Он брел по городу, кое-где вокруг полуразрушенных зданий белели редкие леса. На машинах и на телегах везли кирпич, бревна, доски, железные балки, ящики. Когда он переходил улицы, на него иногда кричали, и он удивленно оглядывался. Зачем на него кричат? И кому нужна вся эта суетня с кирпичом и досками? Кому? Люди не интересовали его. Он только не мог понять, чего ему не хватает в разрушенном, голодном городе. Он смутно помнил вчерашний день, длинного милиционера, он помнил, что вчерашний день чем-то отличался от сотен других. Он вспомнил кусок хлеба с рыбой и обрывок газеты. Вчера он с кем-то разговаривал, и ему было хорошо, еще он помнил тепло нагретого солнцем камня. И, кроме того, ему чего-то хотелось, сильно хотелось.
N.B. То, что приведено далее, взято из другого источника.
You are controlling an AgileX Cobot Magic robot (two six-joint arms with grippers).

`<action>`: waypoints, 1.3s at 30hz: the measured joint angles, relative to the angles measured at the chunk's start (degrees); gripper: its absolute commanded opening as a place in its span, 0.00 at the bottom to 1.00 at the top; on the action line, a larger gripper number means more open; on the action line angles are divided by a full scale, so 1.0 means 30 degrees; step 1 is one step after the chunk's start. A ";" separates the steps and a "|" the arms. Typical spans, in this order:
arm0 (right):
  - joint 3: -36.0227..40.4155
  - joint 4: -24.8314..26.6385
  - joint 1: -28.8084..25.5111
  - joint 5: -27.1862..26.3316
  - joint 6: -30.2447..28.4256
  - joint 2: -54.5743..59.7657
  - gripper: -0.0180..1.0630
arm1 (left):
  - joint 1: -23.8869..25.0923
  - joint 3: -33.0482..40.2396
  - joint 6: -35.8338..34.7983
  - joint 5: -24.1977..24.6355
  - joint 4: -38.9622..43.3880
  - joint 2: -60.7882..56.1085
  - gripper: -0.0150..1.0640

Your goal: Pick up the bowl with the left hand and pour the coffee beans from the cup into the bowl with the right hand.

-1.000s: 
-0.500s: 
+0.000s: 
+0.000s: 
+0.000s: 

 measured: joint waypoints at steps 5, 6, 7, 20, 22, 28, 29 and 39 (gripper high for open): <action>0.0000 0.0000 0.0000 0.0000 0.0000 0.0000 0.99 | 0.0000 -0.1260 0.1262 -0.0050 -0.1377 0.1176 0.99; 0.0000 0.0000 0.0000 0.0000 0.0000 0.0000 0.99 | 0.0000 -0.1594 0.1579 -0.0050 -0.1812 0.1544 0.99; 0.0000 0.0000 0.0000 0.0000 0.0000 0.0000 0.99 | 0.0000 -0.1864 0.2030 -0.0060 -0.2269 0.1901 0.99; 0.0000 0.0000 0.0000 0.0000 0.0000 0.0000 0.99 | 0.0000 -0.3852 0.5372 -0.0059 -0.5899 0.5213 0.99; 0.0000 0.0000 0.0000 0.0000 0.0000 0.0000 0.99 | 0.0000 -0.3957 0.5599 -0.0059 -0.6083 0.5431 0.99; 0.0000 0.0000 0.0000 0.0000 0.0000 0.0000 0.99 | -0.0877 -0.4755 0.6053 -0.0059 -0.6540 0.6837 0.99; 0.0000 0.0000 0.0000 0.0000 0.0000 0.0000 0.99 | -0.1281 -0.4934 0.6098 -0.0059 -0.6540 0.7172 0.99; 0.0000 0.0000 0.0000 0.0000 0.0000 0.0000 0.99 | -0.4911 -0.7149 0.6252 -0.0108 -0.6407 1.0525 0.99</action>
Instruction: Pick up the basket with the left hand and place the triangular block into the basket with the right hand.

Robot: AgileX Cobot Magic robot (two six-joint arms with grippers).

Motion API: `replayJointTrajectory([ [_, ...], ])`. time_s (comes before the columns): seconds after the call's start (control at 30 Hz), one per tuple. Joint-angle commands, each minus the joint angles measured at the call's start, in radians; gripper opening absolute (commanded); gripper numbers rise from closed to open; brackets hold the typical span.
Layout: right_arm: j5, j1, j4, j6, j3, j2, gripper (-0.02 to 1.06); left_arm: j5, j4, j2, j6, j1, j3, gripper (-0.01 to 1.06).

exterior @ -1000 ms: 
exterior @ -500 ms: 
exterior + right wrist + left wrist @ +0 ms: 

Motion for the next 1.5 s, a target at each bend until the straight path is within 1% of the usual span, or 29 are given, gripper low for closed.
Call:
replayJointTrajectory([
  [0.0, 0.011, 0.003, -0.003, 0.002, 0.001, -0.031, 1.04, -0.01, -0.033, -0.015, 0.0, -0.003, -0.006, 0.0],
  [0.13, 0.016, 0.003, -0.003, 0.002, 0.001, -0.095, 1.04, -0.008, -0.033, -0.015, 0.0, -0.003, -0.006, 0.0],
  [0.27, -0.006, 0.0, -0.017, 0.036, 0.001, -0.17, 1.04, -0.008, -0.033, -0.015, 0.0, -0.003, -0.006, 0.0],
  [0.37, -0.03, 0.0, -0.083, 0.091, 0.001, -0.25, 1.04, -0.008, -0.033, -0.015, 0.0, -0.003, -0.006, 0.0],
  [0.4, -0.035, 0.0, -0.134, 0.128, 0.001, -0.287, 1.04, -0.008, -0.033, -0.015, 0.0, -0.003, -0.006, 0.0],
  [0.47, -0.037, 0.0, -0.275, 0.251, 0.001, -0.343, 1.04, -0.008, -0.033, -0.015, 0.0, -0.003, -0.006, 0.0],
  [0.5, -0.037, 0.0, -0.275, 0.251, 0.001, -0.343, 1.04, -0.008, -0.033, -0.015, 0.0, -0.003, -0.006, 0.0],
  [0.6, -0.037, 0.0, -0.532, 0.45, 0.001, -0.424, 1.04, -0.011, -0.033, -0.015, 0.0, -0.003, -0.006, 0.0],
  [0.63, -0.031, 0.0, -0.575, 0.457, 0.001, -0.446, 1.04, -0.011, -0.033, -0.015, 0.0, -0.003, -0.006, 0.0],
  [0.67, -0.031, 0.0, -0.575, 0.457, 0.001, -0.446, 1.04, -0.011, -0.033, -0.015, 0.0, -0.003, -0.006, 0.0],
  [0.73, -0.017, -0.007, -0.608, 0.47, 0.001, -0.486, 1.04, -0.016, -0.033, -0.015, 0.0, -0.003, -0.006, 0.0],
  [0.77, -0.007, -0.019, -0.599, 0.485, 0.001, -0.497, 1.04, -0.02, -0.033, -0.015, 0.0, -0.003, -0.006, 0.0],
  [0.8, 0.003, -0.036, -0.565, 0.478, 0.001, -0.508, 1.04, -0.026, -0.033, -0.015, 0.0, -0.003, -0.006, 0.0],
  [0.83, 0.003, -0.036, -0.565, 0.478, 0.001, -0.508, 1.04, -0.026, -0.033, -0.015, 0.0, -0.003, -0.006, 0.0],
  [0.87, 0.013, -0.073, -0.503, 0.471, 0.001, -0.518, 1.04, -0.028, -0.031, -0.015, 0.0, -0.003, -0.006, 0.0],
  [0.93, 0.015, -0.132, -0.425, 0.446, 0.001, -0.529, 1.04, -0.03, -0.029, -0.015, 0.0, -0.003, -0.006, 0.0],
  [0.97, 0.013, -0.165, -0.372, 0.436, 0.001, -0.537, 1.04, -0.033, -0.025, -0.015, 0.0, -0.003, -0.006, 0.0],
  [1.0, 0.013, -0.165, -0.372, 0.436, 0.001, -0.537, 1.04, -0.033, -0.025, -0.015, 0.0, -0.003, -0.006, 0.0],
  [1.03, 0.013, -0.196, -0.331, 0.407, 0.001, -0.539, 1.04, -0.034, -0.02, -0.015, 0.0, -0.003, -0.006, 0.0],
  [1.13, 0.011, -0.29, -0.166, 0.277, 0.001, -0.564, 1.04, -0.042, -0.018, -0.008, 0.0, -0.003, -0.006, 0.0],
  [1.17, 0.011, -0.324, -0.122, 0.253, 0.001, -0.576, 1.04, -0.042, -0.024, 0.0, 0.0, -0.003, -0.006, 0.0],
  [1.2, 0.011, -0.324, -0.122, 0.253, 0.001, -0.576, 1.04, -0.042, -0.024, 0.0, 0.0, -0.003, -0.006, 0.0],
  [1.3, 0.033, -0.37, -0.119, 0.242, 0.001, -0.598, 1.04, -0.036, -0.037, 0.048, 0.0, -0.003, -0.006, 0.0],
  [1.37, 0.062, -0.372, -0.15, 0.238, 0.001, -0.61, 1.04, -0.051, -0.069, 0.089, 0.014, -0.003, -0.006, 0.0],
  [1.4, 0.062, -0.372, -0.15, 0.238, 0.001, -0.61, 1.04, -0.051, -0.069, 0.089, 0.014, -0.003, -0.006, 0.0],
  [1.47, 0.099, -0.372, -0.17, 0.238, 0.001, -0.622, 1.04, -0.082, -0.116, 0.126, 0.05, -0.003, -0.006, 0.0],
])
Он вышел на окраину города и оказался на кладбище. Ограда была полуразрушена, огромные вековые деревья кое-где свалены. Он пошел дальше и скоро сел рядом с обломком плиты на теплую землю. Кладбище, залитое солнцем, пахло весенними цветами, бузиной, гниющим деревом. Очень тихо и совершенно безлюдно. Поляков лег, подложив под голову вещмешок. Ему стало теперь совсем хорошо. Солнце перед вечером грело, и земля была теплая и сухая — последние полмесяца прошли без дождя.